PROBLEM: The data beneath this task has to be reprinted character for character.
DATASET SECTION below:
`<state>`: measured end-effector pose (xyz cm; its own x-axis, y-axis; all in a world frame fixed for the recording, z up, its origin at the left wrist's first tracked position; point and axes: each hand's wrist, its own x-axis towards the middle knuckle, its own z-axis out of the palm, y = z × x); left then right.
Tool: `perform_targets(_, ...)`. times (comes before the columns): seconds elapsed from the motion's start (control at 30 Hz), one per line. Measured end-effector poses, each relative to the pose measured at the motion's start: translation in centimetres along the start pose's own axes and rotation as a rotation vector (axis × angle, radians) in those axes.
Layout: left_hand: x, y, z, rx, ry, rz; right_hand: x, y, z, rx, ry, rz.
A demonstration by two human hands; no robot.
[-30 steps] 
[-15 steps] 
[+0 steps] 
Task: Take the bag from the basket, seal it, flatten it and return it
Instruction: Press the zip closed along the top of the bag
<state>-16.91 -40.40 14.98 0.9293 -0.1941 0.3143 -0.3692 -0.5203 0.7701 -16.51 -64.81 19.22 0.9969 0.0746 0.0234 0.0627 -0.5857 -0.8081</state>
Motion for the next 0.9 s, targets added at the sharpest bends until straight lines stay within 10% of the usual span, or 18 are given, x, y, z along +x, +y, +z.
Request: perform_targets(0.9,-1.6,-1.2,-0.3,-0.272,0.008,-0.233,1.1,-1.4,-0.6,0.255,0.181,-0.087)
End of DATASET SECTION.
RESPONSE TO THE EXERCISE:
`<state>`: measured end-effector pose (xyz cm; its own x-axis, y-axis; all in a world frame fixed for the recording, z up, its origin at the left wrist's first tracked position; point and axes: each hand's wrist, its own x-axis towards the middle knuckle, its own z-axis out of the palm, y = z × x); left then right.
Tool: `perform_targets(_, ...)`. times (comes before the columns): seconds elapsed from the motion's start (control at 30 Hz), one per line. Measured end-effector poses, each relative to the pose measured at the motion's start: translation in centimetres along the start pose's own axes and rotation as a rotation vector (axis × angle, radians) in those axes.
Layout: left_hand: x, y, z, rx, ry, rz; right_hand: x, y, z, rx, ry, rz.
A demonstration by two human hands; no robot.
[-30 steps] 
[-15 steps] 
[+0 steps] 
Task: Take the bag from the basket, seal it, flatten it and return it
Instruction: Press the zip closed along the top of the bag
<state>-16.91 -40.40 14.98 0.9293 -0.1941 0.3143 -0.3692 -0.5203 0.7701 -16.51 -64.81 19.22 0.9969 0.0746 0.0234 0.0627 -0.5857 -0.8081</state>
Motion for the next 0.9 s, targets added at the sharpest bends until straight lines stay within 10% of the usual span, or 18 are given, x, y, z along +x, +y, +z.
Request: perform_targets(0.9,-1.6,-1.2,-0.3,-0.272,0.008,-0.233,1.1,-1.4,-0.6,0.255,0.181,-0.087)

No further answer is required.